## Work to be completed
Work through the data below and give the number of lines holding the word "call", without any other text.
*** Information supplied ***
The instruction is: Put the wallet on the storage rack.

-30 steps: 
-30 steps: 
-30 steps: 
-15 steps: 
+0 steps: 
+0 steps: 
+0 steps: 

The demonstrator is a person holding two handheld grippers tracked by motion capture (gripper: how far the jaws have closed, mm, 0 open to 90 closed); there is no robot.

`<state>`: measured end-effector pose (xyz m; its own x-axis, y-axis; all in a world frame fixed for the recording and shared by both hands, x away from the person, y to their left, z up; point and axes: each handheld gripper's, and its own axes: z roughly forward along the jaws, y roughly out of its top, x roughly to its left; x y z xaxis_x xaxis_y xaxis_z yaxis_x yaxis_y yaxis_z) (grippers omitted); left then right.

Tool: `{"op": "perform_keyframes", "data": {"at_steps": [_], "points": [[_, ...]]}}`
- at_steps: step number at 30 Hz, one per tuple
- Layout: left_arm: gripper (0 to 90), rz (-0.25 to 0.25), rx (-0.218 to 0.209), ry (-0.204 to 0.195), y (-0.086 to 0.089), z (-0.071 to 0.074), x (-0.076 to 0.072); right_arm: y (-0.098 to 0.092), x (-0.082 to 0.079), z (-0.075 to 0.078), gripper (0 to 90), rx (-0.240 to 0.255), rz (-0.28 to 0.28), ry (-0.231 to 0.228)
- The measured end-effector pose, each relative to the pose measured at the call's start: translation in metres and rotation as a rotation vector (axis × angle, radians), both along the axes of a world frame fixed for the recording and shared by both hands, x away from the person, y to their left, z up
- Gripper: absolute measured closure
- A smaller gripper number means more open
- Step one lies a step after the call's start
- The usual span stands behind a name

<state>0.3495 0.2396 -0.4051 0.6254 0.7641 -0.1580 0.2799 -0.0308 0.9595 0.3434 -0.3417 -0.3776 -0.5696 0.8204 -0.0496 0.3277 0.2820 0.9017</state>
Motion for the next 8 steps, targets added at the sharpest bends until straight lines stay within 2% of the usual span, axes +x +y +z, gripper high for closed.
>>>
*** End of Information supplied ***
## Result for this task
2